*Activity*.
Please copy every line below that contains the string "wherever".

*Stored data*.
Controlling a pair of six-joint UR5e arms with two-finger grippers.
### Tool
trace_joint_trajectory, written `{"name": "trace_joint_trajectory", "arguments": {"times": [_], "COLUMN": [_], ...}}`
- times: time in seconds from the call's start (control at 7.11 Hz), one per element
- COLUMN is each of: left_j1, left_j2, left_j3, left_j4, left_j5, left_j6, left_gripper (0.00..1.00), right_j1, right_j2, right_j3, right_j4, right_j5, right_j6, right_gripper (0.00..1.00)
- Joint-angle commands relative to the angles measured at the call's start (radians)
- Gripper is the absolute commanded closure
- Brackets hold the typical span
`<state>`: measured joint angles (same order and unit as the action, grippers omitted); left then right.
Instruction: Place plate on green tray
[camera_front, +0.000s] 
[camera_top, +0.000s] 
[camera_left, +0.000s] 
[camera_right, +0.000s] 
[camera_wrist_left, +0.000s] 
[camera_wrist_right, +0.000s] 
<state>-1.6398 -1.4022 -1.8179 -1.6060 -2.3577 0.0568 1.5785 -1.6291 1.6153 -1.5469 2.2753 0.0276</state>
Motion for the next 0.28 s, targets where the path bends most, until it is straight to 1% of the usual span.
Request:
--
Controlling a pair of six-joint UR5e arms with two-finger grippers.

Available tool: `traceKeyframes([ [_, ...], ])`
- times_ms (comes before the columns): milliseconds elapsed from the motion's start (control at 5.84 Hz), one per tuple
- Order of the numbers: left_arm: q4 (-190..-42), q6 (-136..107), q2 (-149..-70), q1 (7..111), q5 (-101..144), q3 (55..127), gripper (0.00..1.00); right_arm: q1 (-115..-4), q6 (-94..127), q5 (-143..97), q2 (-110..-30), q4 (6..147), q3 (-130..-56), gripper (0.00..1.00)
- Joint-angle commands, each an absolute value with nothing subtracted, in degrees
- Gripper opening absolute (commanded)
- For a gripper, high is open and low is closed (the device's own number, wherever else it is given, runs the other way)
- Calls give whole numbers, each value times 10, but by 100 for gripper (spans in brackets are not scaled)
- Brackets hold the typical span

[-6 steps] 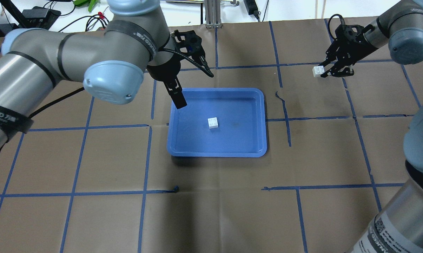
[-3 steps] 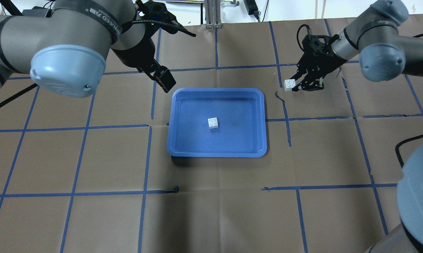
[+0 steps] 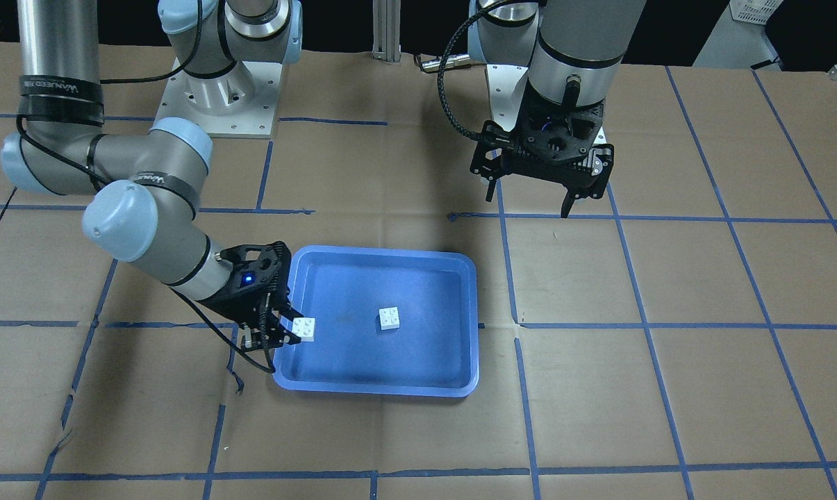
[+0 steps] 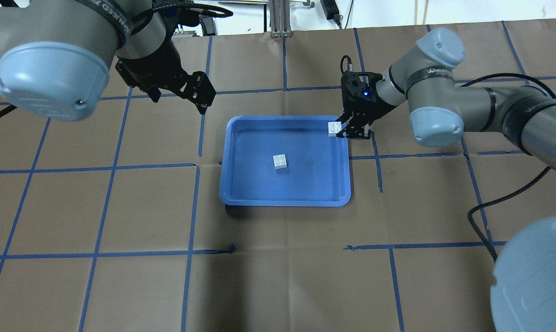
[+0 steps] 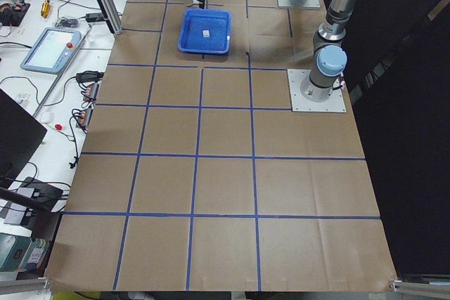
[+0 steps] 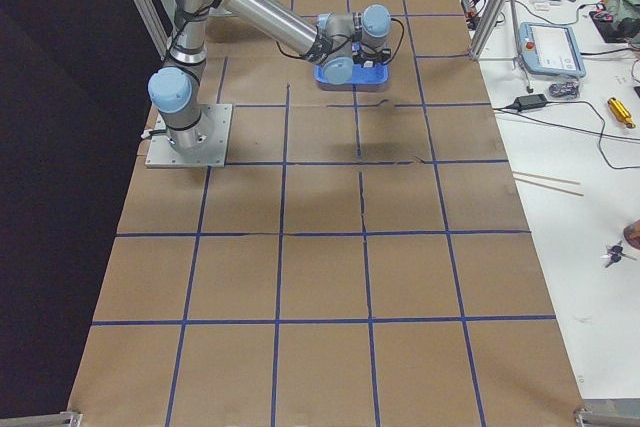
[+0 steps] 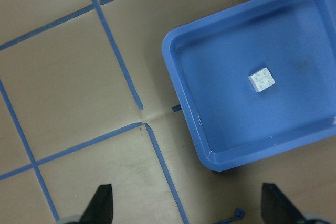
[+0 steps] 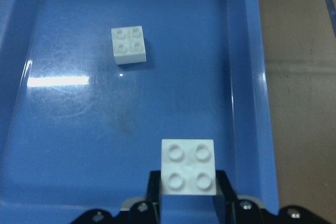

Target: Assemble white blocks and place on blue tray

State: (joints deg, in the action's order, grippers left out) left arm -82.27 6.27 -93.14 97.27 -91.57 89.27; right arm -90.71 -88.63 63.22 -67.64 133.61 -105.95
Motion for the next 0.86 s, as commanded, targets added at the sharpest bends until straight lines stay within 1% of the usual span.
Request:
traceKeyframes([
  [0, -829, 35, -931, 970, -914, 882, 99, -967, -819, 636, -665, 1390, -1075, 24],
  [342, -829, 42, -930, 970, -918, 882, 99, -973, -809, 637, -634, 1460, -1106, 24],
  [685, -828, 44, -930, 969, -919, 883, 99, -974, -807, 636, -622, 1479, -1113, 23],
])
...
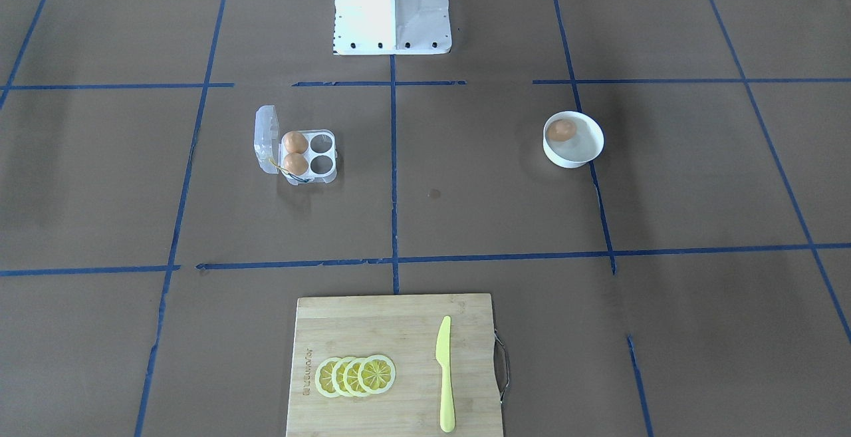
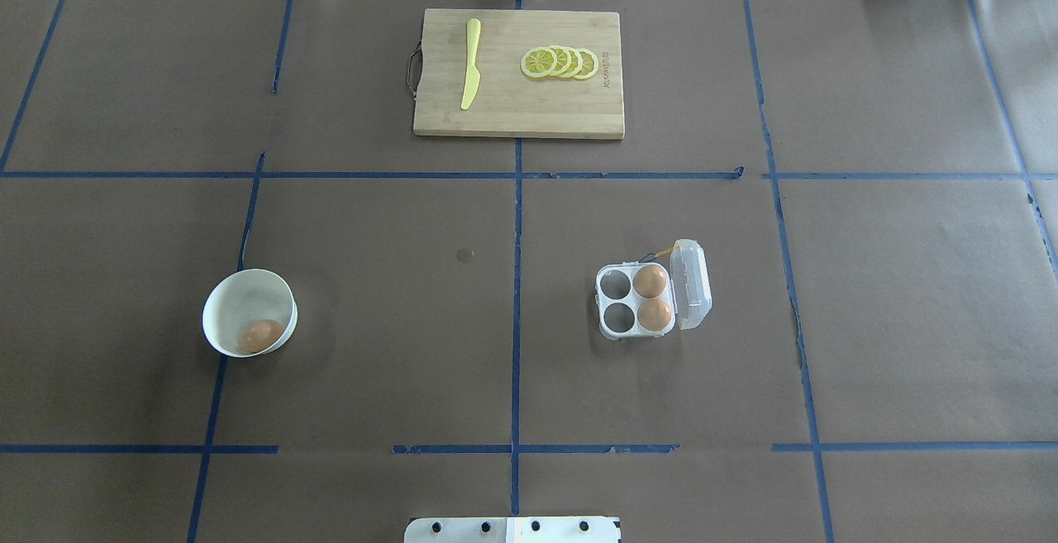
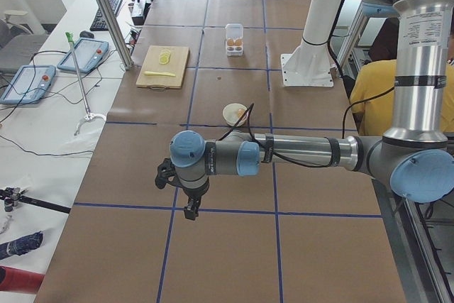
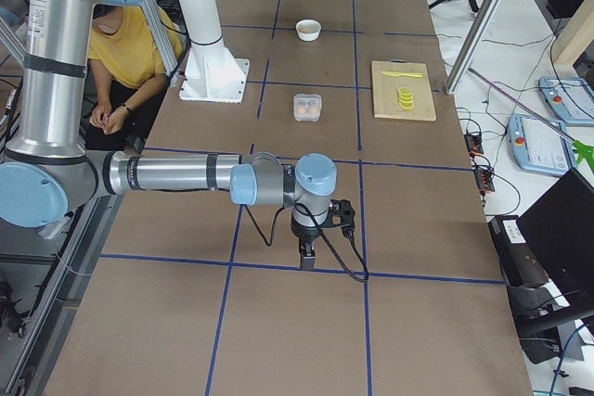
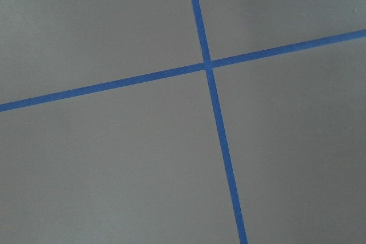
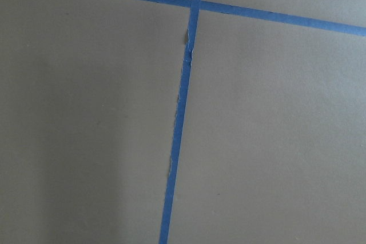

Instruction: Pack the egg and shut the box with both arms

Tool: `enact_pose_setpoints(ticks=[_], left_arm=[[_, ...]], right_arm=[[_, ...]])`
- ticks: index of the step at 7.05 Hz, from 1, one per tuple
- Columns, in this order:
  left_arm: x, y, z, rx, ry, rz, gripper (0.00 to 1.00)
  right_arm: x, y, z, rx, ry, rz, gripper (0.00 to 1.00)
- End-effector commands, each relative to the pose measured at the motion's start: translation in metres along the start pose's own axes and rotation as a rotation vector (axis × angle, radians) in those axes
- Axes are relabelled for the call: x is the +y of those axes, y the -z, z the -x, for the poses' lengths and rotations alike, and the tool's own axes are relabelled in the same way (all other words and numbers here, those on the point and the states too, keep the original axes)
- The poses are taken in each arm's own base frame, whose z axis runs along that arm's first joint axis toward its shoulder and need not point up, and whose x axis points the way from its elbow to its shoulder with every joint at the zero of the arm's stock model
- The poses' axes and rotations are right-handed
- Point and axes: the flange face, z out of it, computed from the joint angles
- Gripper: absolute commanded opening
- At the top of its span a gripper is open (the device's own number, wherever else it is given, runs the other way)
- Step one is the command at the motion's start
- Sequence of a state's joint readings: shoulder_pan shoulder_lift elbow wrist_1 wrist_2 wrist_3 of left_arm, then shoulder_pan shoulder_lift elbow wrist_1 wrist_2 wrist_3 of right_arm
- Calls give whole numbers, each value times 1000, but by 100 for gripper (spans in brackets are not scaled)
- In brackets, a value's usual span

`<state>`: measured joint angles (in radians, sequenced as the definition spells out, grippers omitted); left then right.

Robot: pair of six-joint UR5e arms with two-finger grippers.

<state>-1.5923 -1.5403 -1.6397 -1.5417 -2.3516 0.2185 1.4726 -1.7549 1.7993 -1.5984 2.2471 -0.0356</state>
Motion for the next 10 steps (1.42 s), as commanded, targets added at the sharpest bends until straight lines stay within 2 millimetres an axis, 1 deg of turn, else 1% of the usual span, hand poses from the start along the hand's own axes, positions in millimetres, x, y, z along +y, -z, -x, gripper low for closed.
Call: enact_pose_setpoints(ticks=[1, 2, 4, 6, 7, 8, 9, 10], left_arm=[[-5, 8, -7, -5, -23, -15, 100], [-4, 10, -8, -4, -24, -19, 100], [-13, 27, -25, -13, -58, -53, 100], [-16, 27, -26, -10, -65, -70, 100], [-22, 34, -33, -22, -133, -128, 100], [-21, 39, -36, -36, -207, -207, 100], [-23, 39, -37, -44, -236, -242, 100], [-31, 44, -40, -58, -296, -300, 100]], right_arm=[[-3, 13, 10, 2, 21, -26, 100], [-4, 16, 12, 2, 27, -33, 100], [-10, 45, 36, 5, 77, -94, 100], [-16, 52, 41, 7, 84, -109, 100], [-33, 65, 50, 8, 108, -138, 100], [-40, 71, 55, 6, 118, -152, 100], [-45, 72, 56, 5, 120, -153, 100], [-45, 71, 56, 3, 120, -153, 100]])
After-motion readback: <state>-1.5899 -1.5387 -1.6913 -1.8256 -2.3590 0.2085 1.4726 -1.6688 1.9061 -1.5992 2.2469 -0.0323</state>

*Expected output*.
- For a gripper, high is open and low is closed (the device's own number, wherever else it is given, runs the other way)
- At the top of its span a gripper is open (the device's own number, wherever else it is given, runs the other way)

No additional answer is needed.